My teenage daughter thinks my technology job in security is boring most of the time (especially when I talk about it in front of her)- but when she heard about the SnapChat breach, I quickly received a call asking for advice. The user names and phone numbers of many users were breached and exposed. So should my daughter and her friends be worried? Whenever there is a breach or new vulnerability found, there can be a lot of hysteria. Its scary to know that your information was stolen - but there are varying degrees of damage that can be done by breaches. I performed a quick risk assessment for her and thought, given the large numbers of SnapChat users, I would share the results. The outcome? She personally did not need to be very worried – although some might need to be. Here’s why:
- Right now, there is no indication that passwords were exposed. I recommended she change her password anyway just to play it safe. Since I use SnapChat as well to communicate with her, I did the same.

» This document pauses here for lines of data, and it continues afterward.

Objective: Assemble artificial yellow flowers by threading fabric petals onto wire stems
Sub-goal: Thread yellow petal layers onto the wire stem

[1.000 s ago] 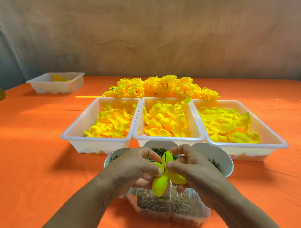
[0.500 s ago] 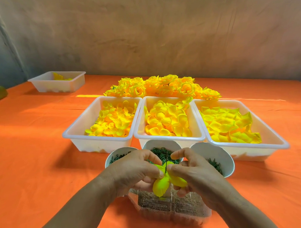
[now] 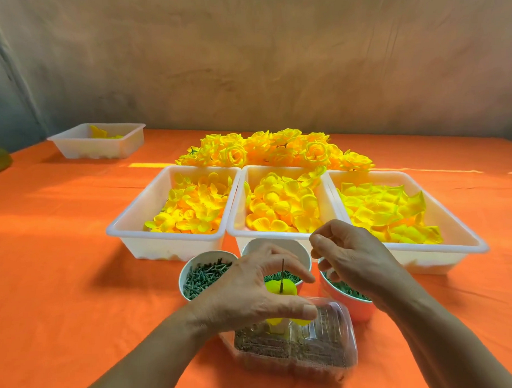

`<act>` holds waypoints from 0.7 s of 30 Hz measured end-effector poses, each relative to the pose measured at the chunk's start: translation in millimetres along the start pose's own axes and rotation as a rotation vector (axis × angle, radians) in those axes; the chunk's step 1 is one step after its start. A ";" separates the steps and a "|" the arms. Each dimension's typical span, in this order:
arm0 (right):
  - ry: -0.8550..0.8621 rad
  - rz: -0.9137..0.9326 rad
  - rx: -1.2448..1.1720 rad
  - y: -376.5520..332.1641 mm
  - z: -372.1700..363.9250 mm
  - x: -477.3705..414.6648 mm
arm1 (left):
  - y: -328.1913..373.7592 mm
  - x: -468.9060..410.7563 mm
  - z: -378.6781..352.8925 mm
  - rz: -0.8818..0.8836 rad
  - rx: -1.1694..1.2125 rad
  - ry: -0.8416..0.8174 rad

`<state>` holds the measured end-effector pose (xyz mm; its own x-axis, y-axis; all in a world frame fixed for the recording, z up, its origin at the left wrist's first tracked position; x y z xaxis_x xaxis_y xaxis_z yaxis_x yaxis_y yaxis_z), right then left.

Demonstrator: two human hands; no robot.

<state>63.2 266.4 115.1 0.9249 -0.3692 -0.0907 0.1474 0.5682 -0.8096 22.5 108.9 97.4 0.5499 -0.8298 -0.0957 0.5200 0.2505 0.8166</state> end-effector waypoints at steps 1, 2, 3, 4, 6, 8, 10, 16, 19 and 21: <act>0.006 0.002 0.012 0.2 0.7 -1.8 | -2.2 -2.2 -4.1 0.005 0.045 0.001; 0.007 0.003 0.018 0.7 1.1 -3.7 | -4.5 -3.8 -6.9 0.015 0.088 0.005; 0.005 0.001 0.019 1.3 1.1 -5.6 | -6.3 -4.7 -9.4 0.024 0.124 0.008; 0.003 0.000 0.019 2.0 1.3 -7.2 | -7.8 -5.4 -11.6 0.028 0.147 0.009; 0.000 0.002 0.025 3.1 1.3 -10.7 | -10.5 -6.3 -15.1 0.033 0.168 0.013; 0.006 0.004 0.020 4.7 2.0 -14.1 | -12.6 -6.2 -16.3 0.047 0.167 0.032; 0.018 -0.003 0.015 6.7 3.5 -18.0 | -14.6 -6.6 -17.0 0.050 0.164 0.046; 0.033 -0.007 0.118 10.6 5.0 -43.7 | -18.8 -2.7 -18.8 0.038 0.130 0.137; -0.007 0.049 0.228 5.9 -3.1 -54.2 | -20.0 0.0 -19.9 0.038 0.110 0.188; -0.098 0.150 0.335 -3.9 -18.2 -55.6 | -21.0 0.2 -21.6 0.018 0.119 0.200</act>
<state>4.9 271.3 112.8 0.9716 -0.2009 -0.1253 0.0991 0.8258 -0.5552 25.8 114.3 68.0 0.6833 -0.7071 -0.1820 0.4349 0.1939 0.8793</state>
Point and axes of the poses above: each hand's wrist, its own x-axis away from the middle knuckle, its own z-axis out of the back of the hand, y = z × x, the point moved 7 cm from there along -x, towards the middle knuckle, and after that the axes turned 2 degrees about -y, right-handed, at the moved point
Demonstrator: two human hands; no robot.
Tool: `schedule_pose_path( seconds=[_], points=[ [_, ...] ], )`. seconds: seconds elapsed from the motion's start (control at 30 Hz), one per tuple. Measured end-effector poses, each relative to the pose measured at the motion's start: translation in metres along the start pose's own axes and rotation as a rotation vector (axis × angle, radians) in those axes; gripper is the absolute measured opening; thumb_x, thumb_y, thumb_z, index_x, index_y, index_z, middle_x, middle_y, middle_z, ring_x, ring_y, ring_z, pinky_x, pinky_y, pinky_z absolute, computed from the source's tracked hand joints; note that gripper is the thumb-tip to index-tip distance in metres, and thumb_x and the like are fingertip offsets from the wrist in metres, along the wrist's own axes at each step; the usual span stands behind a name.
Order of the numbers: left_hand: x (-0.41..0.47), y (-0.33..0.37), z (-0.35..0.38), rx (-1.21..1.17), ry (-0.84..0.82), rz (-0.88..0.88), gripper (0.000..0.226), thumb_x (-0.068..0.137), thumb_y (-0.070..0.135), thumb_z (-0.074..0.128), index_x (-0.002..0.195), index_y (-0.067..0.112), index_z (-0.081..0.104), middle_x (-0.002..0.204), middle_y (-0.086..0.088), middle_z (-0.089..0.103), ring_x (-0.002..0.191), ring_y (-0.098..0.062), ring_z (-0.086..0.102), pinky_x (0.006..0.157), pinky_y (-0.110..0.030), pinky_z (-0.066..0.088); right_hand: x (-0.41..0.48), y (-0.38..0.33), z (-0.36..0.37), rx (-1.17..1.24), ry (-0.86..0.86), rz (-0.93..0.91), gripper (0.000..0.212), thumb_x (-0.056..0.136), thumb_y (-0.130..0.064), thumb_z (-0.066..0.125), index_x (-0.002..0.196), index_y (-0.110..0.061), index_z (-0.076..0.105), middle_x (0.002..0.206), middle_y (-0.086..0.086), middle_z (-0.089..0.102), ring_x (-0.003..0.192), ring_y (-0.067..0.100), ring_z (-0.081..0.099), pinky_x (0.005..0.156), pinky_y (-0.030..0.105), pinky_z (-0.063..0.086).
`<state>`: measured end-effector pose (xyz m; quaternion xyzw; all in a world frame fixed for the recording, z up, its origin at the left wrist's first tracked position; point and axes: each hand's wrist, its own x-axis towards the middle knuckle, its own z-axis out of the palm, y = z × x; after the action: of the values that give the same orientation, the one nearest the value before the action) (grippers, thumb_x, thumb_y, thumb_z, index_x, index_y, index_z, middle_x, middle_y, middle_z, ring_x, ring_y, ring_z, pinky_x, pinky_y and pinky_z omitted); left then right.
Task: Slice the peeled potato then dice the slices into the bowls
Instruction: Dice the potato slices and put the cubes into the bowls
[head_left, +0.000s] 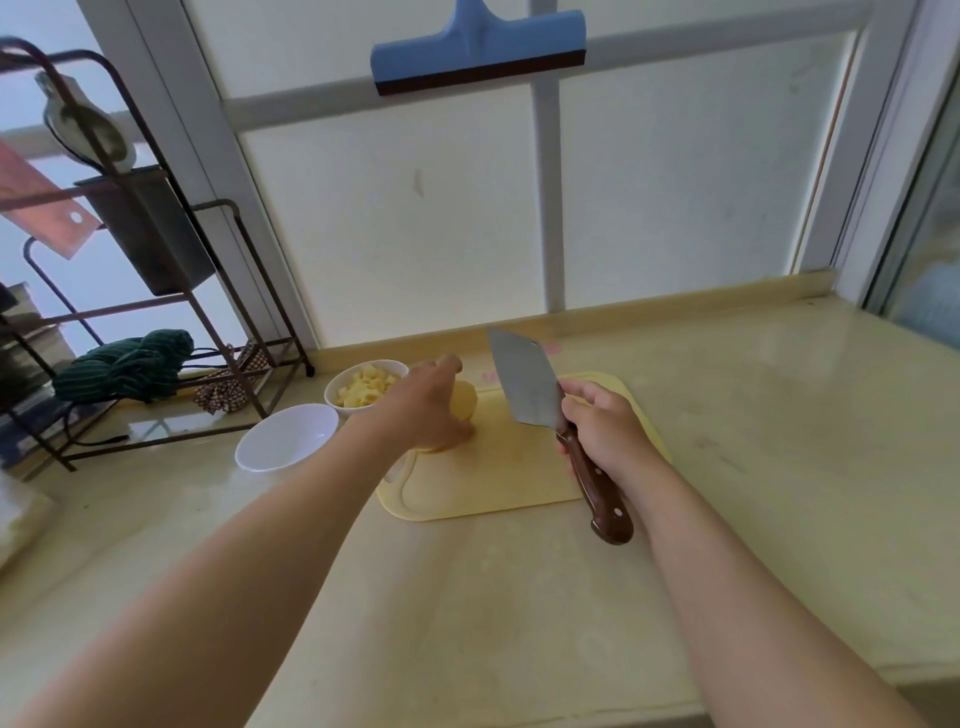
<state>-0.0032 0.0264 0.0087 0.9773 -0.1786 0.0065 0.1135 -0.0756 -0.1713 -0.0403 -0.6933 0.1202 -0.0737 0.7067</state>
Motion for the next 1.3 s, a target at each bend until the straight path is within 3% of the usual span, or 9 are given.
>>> schedule_pose_path(
  seconds=[0.1,0.3,0.37,0.6,0.73,0.9,0.97,1.07,1.3],
  points=[
    [-0.004,0.006,-0.004,-0.185,0.059,-0.057,0.070,0.081,0.041,0.074,0.139,0.021,0.040,0.130,-0.003,0.053,0.111,-0.022,0.055,0.083,-0.030,0.044,0.002,0.000,-0.003,0.101,-0.002,0.040,0.028,0.105,-0.009,0.046,0.116,-0.025,0.065,0.058,0.006,0.058,0.037,0.015,0.050,0.038,0.022,0.039],
    [-0.012,0.033,-0.001,-1.436,-0.065,-0.366,0.013,0.098,0.015,0.055,0.107,0.006,0.052,0.122,-0.022,0.050,0.106,-0.041,0.064,0.085,-0.046,0.059,0.015,0.004,-0.015,0.446,0.029,0.161,0.025,0.109,-0.011,0.041,0.124,-0.016,0.060,0.054,0.008,0.049,0.033,0.017,0.042,0.034,0.020,0.032],
    [-0.010,0.042,0.009,-1.588,-0.082,-0.408,0.017,0.097,0.006,0.054,0.113,0.001,0.050,0.123,-0.024,0.048,0.102,-0.044,0.063,0.082,-0.049,0.059,0.017,0.005,-0.019,0.521,0.051,0.176,0.025,0.109,-0.010,0.040,0.124,-0.018,0.059,0.051,0.006,0.049,0.033,0.016,0.042,0.033,0.021,0.031],
    [-0.002,0.067,0.041,-1.110,0.103,-0.410,0.012,0.088,0.016,0.070,0.093,0.009,0.063,0.094,-0.012,0.065,0.078,-0.026,0.065,0.076,-0.038,0.060,0.016,0.003,-0.020,0.586,0.101,0.153,0.024,0.108,-0.010,0.042,0.122,-0.018,0.061,0.059,0.009,0.049,0.035,0.017,0.044,0.034,0.021,0.032],
    [-0.005,0.068,0.045,-1.118,-0.010,-0.434,0.035,0.087,0.013,0.072,0.111,0.004,0.048,0.094,-0.015,0.063,0.069,-0.027,0.072,0.079,-0.043,0.061,0.015,0.002,-0.021,0.498,0.124,0.094,0.023,0.108,-0.009,0.045,0.116,-0.018,0.064,0.058,0.009,0.051,0.037,0.018,0.048,0.035,0.021,0.035],
    [-0.015,0.053,0.038,-0.576,0.016,-0.184,0.019,0.088,0.021,0.063,0.084,0.004,0.071,0.072,-0.011,0.072,0.065,-0.026,0.071,0.065,-0.039,0.062,0.013,-0.001,-0.020,0.435,0.129,0.087,0.024,0.107,-0.007,0.045,0.117,-0.019,0.063,0.059,0.010,0.050,0.035,0.016,0.047,0.035,0.021,0.035],
    [-0.014,0.046,0.036,-0.262,0.113,-0.010,0.019,0.086,0.027,0.063,0.093,0.012,0.072,0.084,-0.002,0.071,0.081,-0.023,0.068,0.075,-0.036,0.058,0.014,-0.001,-0.018,0.418,0.131,0.092,0.024,0.107,-0.008,0.045,0.122,-0.018,0.062,0.061,0.011,0.050,0.035,0.015,0.048,0.035,0.021,0.035],
    [-0.013,0.044,0.040,-0.144,-0.052,0.291,0.041,0.084,0.033,0.069,0.123,0.019,0.065,0.121,-0.001,0.060,0.111,-0.018,0.058,0.092,-0.023,0.043,0.015,0.000,-0.019,0.429,0.140,0.094,0.025,0.107,-0.008,0.045,0.124,-0.016,0.062,0.057,0.009,0.050,0.035,0.016,0.047,0.036,0.020,0.035],
    [-0.009,0.049,0.060,-0.114,-0.007,0.389,0.054,0.086,0.050,0.066,0.133,0.023,0.059,0.129,-0.001,0.057,0.106,-0.015,0.056,0.092,-0.018,0.039,0.016,-0.001,-0.020,0.405,0.156,0.096,0.023,0.108,-0.008,0.045,0.122,-0.015,0.062,0.052,0.008,0.050,0.036,0.018,0.045,0.035,0.021,0.035]
  ],
)
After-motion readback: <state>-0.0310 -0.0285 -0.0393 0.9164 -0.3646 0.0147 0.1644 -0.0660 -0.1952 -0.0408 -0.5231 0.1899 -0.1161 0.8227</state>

- Her user name, combined with her phone number, doesn’t provide much identifying information about her at all. It could lead to annoying spam texts and calls – but since she is using a respectable user name that is not her full name, the two pieces together do not clearly identify her and should not cause embarrassment. She is almost 20, so we are not very concerned about her receiving content from those she doesn't know - because she can always block those people. Younger kids and their parents should take some precautions.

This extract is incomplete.